I want to use Bayes' example since I think it's so good. Imagine you came out of Platos cave and saw the sun rise. You'd think, that's weird, I bet that doesn't happen again. The sun goes down, and you spend some time in the dark. The next morning the sun comes up again. Now you're less sure that sun rises are fluke events. Plus you found some people who aren't freaking out about the whole "big ball of fire in the sky" thing. Maybe now you don't expect the sun not to rise tomorrow. Maybe it will, maybe it won't. As you see more and more sun rises, eventually you get to the point where you are extremely confident that the sun rises every morning. You saw more sunrises and updated your beliefs.

We need one last piece of information: a prior. That's that initial belief you're cave-escaping-self had that sun rises are weird and you probably won't see another one. We can estimate them through population data--percentage of games the Spurs won against the Warriors--or we could just make them up. This is just our belief about the truth of our hypothesis; the chance I get hit by a car regardless of where I am.

We take all this put it into Bayes rule, a blender that gives us the probability that our hypothesis is true given we saw our data. We can use this as a new prior too.

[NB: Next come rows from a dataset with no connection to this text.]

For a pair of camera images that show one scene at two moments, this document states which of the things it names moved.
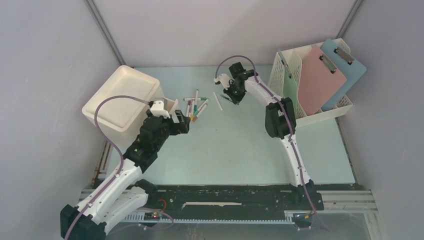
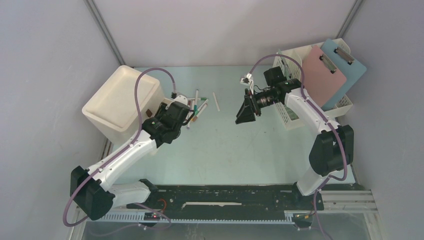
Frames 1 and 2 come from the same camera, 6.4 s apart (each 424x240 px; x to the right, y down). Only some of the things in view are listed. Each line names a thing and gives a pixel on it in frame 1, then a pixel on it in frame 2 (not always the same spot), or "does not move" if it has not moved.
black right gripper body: x=236 y=93 to x=265 y=98
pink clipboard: x=319 y=79 does not move
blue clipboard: x=351 y=69 does not move
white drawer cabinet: x=120 y=119 does not move
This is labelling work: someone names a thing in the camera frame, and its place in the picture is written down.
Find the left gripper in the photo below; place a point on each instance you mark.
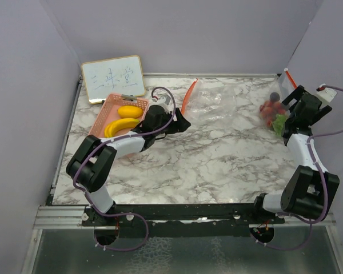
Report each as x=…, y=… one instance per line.
x=179, y=125

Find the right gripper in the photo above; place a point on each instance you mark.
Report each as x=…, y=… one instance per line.
x=297, y=95

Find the zip bag with red fruit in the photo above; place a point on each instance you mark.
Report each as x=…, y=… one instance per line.
x=284, y=85

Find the zip bag with yellow fruit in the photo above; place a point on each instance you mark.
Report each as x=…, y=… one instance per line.
x=203, y=104

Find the fake yellow mango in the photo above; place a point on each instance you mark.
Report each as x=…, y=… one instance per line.
x=130, y=112

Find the fake banana bunch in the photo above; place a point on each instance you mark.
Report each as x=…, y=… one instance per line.
x=118, y=125

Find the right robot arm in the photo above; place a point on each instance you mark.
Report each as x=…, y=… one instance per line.
x=311, y=190

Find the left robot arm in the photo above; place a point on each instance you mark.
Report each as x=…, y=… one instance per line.
x=91, y=164

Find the fake green grapes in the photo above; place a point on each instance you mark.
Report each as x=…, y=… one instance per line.
x=278, y=123

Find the fake dark eggplant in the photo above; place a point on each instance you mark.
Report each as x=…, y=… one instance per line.
x=274, y=97

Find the fake red strawberries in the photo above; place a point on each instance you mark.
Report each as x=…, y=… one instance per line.
x=269, y=110

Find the pink plastic basket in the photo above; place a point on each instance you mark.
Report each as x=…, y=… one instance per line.
x=126, y=141

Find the small whiteboard with writing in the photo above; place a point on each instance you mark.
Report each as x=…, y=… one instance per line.
x=121, y=75

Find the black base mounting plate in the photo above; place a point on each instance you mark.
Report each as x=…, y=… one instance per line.
x=180, y=220

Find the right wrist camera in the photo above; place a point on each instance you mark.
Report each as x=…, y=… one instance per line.
x=325, y=95

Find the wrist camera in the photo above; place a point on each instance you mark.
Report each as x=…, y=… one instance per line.
x=325, y=95
x=162, y=101

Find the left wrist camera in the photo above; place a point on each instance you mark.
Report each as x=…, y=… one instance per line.
x=162, y=101

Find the aluminium frame rail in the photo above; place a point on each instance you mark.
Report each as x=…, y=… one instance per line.
x=59, y=217

One last example. I'm 70% sure the earth is round. I see a picture of the horizon taken from a hot air balloon and I think there's a 90% chance that I would see that if the earth were truly round. Without going into the calculation, I'm now give or take 80% sure the earth is round. I saw data to support my hypothesis and my belief got stronger.

Why do Bayesian analysis? Because someone once published a study that says that frogs can sense earthquakes some time before they occur. That may be true, but I'm skeptical. My skeptical prior would only get moved slightly to become less skeptical, but it would still need more information, a replication of the study by other people, to actually convince me.

1 comments

This guy/girl nailed it. It took me a while to realize the distinction really exist in the method constraints imposed on the process of reasoning within each of these paradigms. I found it helpful to think of it as two different computational models. That although often agreeing on their outcome, the process of arriving at an answer differs quite significantly.